What it does show is that the tour blends both talent and longevity. Let's take a look at 5 and 10 years ago.

2009 Top 10 in 2019 draw:4
S.Williams
Sharapova
V.Williams
Azarenka

2014 Top 10 in 2019 draw:7
S.Williams
Sharapova
Halep
Kvitova
Bouchard
Wozniacki
Kerber

Both groups still have relevance. Bouchard is the lowest ranked of the 29, the fact that she won stands out because the others currently ranked lowest-Stosur, Petkovic, Makarova, Azarenka, all lost.

Tue Jan 15, 09:52:00 AM EST  
Blogger Todd.Spiker said...

Dasha is right up there with Muguruza when it comes to the top tour players whose high and low ends of the spectrum are so starkly different that there sometimes seems to have been a bodysnatching involved. It's hard to believe one person is capable of both (equally scary, for totally different reasons) extremes.

I wonder how many future Top 10ers notched their first slam wins on Day 2? There are quite a few contenders in the batch.

Looked like Halep was a goner there for a while, but once Kanepi wildly missed that shot at the net, then DF'd to hand back her early 2nd set break, you knew she had a chance.

You don't get much better an example of a player badly needing match play gradually finding her way back in the middle of a match because she had no other choice in the matter.

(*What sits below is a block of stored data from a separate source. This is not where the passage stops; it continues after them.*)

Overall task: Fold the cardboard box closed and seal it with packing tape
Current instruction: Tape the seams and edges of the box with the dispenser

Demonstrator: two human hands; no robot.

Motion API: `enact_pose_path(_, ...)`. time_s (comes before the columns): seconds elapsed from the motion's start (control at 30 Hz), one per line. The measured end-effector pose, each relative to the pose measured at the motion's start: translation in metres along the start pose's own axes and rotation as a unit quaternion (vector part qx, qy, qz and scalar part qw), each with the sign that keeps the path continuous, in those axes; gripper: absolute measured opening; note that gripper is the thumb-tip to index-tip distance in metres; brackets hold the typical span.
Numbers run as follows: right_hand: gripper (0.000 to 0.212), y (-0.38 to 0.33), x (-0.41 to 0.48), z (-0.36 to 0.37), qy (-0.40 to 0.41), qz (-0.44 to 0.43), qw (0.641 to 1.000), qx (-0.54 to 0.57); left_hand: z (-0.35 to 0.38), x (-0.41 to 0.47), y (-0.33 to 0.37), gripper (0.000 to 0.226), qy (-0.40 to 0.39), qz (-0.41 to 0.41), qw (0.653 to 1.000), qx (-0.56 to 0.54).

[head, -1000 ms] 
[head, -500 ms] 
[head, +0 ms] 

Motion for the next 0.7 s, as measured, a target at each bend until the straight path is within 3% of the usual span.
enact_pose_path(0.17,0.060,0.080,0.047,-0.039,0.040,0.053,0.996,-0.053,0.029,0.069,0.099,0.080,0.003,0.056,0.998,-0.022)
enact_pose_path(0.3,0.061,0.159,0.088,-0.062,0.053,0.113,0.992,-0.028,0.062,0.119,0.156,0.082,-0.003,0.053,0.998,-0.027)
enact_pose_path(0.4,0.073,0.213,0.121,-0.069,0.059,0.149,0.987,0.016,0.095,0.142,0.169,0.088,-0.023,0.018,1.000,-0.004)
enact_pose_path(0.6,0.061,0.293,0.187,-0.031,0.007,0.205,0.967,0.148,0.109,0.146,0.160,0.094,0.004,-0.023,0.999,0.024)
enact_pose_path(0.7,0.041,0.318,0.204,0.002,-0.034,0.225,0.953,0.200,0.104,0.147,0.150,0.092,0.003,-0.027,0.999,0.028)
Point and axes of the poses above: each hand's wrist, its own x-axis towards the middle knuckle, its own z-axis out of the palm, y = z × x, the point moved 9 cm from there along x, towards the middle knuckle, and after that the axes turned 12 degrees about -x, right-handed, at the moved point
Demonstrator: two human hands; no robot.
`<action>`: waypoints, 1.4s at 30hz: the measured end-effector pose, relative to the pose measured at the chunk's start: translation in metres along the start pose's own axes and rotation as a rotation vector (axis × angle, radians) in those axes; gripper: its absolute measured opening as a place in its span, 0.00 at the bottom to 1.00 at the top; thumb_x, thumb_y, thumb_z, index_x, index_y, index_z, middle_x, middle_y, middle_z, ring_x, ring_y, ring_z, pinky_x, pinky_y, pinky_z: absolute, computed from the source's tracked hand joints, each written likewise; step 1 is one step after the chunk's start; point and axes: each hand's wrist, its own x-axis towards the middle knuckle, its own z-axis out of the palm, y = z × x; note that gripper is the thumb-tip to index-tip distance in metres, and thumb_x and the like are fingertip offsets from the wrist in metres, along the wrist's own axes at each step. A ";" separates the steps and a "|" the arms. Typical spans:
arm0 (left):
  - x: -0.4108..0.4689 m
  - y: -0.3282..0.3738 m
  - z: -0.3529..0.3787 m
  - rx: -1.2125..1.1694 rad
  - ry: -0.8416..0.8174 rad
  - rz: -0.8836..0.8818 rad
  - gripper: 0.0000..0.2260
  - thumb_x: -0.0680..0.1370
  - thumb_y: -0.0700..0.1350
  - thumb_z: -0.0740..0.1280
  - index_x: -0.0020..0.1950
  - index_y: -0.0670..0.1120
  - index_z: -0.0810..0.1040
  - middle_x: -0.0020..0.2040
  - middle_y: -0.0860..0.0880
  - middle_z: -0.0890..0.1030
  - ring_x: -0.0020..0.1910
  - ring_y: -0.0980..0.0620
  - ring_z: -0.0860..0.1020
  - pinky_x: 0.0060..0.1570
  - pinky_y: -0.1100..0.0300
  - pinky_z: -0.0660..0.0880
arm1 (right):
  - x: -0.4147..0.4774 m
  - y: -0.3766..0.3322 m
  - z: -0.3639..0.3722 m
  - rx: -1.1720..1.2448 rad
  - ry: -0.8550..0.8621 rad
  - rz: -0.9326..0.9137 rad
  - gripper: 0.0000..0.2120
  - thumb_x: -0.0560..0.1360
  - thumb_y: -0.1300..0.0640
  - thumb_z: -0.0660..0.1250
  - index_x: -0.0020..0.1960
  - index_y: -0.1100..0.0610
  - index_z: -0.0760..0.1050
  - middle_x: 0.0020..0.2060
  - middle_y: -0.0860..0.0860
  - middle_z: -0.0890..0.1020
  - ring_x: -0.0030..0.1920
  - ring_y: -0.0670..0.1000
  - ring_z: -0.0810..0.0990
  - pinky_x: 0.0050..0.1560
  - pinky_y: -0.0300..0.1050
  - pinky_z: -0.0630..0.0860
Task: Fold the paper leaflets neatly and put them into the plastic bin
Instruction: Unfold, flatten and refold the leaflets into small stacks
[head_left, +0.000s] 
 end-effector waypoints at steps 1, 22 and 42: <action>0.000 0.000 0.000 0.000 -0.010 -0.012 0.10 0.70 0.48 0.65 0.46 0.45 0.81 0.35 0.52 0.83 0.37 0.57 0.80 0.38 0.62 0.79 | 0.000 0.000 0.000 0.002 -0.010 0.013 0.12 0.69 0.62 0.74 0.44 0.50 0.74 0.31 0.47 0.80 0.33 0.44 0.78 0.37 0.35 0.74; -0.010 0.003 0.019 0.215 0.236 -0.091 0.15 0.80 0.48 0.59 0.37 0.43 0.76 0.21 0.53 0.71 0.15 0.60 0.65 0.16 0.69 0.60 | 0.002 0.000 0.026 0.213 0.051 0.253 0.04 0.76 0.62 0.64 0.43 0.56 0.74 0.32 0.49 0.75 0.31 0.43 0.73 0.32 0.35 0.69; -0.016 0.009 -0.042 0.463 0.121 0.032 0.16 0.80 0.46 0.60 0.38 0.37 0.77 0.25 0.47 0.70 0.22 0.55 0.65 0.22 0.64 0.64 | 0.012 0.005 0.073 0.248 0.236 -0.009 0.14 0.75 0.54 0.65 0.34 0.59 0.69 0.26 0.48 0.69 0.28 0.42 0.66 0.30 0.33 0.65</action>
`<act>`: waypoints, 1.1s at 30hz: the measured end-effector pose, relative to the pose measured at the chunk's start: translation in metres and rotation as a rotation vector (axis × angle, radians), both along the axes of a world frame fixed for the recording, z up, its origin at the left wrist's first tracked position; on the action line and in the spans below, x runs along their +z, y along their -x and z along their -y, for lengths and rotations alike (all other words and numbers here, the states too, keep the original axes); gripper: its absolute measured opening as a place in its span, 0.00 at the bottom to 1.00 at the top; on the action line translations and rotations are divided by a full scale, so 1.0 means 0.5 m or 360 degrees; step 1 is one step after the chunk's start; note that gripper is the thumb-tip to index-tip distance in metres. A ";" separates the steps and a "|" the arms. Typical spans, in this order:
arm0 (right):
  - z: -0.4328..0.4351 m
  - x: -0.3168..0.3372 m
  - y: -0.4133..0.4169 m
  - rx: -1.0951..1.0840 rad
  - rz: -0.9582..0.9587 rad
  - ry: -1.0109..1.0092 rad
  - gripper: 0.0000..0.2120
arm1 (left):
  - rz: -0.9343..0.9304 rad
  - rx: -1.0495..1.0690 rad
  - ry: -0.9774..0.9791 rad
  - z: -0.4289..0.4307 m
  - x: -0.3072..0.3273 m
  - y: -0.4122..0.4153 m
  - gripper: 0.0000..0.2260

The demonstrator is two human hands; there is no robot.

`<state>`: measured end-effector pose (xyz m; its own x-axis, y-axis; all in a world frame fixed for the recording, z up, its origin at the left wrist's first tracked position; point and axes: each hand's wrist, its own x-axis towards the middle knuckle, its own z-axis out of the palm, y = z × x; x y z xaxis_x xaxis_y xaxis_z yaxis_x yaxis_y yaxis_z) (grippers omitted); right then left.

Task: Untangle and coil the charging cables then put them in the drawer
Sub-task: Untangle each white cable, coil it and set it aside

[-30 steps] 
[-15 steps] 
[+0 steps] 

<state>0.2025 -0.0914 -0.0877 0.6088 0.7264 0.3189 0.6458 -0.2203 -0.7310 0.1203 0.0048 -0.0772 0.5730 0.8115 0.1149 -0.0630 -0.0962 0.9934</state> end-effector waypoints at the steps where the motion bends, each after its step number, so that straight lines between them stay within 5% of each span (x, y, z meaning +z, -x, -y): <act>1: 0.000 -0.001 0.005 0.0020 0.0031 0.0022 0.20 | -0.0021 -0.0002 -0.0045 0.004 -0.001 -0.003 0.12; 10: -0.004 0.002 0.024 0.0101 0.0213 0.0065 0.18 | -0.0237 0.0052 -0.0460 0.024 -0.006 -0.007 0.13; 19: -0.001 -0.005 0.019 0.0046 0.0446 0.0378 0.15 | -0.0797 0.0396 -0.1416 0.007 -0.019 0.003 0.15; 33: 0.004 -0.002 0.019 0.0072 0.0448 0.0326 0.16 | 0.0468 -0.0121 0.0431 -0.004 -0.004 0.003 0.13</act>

A year ago, Halep was tested in the 1st Round by Aiava, then was nearly taken down by a game young Bannerette in the 2nd. Last year it was Lauren Davis, this time her second opponent will be Sonya Kenin.

Tue Jan 15, 12:56:00 PM EST  
Blogger colt13 said...

Agreed. Halep didn't need to be out there for three sets, but Kanepi needed to also win in two, then ran out of gas as one of the few women with less recent match play than Halep.

Curious to see how Halep recovers.

Also caught up on Azarenka's press conference. Tough to watch.

Tue Jan 15, 02:19:00 PM EST  
Blogger Todd.Spiker said...

I seem to be saying it a lot of late, but I hope Azarenka/Barty can have some success in doubles. It'll be good for her to win a little, and hope the feeling carries over. Especially playing with an Aussie, the crowd support should be good. First steps.

I tended to think before the tournament that Kenin would get the win over Halep, then I'd change my mind. (I kept marking it out and going back and forth in my bracket, then just settled on Venus outlasting them both in the section to reach the 4th Rd. to not make either pick. And now I'm even more confused about what will happen. Is Halep ready? Is Kenin ready? Did we just see Halep get herself ready, or give herself *less* of a chance to win another tough one? Very intriguing one.